Application Information

8. Product was applied?

Yes

9. Application Rate.

Unknown

10. Site pesticide was applied to (select all that apply).

Site: Personal use / Usage personnel

11. Provide any additional information regarding application (how it was applied, amount applied, the size of the area treated etc).

Please refer to field 13 on Subform II or field 17 of subform III for a detailed description regarding application.

To be determined by Registrant

12. In your opinion, was the product used according to the label instructions?

Yes

Subform II: Human Incident Report (A separate form for each person affected)

1. Source of Report.

Data Subject

2. Demographic information of data subject

Sex: Female

Age: Unknown / Inconnu

3. List all symptoms, using the selections below.

System

• Eye
  • Symptom - Edema
  • Specify - Swelling around eye after application to face

• Skin
  • Symptom - Blister
  • Symptom - Irritated skin

4. How long did the symptoms last?

Unknown / Inconnu

5. Was medical treatment provided? Provide details in question 13.

Yes

6. a) Was the person hospitalized?

No

6. b) For how long?

Unknown

7. Exposure scenario

Non-occupational

8. How did exposure occur? (Select all that apply)

Application

What was the activity? Please refer to field 13 on Subform II or field 17 of subform III for a detailed description regarding the activity

9. If the exposure occured during application or re-entry, what protective clothing was worn? (select all that apply)

Unknown

10. Route(s) of exposure.

Skin

11. What was the length of exposure?

Unknown / Inconnu

12. Time between exposure and onset of symptoms.

Unknown / Inconnu

13. Provide any additional details about the incident (eg. description of the frequency and severity of the symptoms, type of medical treatment, results from medical tests, outcome of the incident, amount of pesticide exposed to, etc.)

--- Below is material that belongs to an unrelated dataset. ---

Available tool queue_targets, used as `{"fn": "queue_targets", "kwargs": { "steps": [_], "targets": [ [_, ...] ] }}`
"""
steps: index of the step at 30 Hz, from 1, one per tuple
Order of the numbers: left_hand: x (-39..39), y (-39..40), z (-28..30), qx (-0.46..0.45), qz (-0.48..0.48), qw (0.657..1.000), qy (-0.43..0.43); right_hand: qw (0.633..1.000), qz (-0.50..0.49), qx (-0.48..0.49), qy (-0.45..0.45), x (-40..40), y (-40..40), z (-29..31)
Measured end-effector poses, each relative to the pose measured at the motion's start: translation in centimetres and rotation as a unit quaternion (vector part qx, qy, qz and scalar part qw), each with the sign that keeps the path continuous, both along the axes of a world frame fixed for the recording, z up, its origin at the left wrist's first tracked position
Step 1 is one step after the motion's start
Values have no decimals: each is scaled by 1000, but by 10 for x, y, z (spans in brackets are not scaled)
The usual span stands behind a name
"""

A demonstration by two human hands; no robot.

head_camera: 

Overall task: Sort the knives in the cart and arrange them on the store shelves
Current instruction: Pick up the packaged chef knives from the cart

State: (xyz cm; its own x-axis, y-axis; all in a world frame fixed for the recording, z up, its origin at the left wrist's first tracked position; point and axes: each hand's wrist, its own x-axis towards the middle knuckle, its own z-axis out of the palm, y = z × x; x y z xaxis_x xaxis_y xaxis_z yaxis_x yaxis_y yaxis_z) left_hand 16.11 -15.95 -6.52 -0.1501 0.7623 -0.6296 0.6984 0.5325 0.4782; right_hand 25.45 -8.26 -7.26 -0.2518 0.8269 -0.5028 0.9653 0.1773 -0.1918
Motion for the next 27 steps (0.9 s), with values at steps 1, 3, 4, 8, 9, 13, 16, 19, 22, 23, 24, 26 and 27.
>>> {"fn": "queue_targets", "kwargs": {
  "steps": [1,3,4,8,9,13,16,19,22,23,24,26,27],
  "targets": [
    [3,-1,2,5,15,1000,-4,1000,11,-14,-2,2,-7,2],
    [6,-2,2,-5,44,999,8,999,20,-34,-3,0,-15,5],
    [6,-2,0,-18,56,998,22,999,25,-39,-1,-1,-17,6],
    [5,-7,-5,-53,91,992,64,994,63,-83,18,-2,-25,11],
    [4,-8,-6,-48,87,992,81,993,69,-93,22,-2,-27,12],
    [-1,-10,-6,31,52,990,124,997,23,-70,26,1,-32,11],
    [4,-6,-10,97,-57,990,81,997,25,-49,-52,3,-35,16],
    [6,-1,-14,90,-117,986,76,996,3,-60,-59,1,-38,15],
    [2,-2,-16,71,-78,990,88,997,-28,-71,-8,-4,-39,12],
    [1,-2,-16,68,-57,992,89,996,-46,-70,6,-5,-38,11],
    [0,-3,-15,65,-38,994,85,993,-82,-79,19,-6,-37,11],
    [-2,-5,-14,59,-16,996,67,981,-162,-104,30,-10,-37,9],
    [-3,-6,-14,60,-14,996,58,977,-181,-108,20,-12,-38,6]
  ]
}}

5/31/2017 Caller sent an email reporting that she has twice experienced swelling of one eyelid and the skin around it after using product. Caller did not apply it directly on her eyes, and was applied on hands and her face. Caller reports that one time she visited her doctor because the eye was nearly swollen shut, and that it lasted for about a week. The last time she used it, it made the skin irritated within a few minutes of application. She also states that while she was using the product her reaction to mosquito bites seemed to be more severe than normal, and since she has stopped using the product the reaction to bites has been more normal.

To be determined by Registrant

14. Severity classification.

Moderate

15. Provide supplemental information here.

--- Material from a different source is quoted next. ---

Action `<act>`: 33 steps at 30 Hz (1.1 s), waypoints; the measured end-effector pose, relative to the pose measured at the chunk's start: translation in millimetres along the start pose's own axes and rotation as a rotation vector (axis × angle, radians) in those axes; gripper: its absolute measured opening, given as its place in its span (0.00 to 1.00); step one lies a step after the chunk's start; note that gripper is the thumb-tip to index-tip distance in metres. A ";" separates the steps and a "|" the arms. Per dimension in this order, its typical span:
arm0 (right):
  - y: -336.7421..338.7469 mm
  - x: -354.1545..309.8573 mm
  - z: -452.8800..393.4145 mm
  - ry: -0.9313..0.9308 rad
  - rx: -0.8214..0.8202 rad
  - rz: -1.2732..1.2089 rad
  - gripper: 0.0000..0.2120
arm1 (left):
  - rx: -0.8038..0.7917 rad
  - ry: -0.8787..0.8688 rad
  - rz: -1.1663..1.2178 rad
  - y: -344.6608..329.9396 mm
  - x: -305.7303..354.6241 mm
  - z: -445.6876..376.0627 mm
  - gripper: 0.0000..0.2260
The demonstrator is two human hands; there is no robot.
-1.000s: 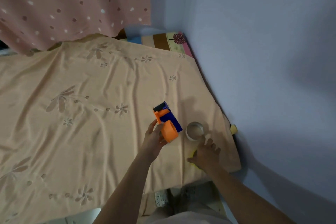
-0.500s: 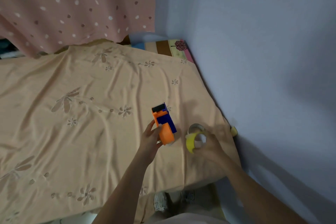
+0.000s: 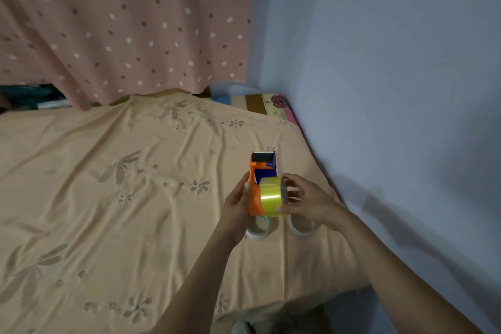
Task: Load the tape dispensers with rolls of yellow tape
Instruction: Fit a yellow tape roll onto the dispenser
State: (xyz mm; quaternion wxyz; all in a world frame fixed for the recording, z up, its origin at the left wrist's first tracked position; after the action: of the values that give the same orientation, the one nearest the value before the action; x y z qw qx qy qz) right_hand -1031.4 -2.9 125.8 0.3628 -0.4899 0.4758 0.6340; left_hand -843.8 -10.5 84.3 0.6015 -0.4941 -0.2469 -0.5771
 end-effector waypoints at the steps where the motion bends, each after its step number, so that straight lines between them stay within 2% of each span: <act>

The information contained in this report is based on self-reported statements provided to the registrant during telephone Interview(s). These self-reported descriptions of an incident have not been independently verified to be factually correct or complete descriptions of the incident. For that reason, information contained in this report does not and can not form the basis for a determination of whether the reported clinical effects are causally related to exposure to the product identified in the telephone interviews.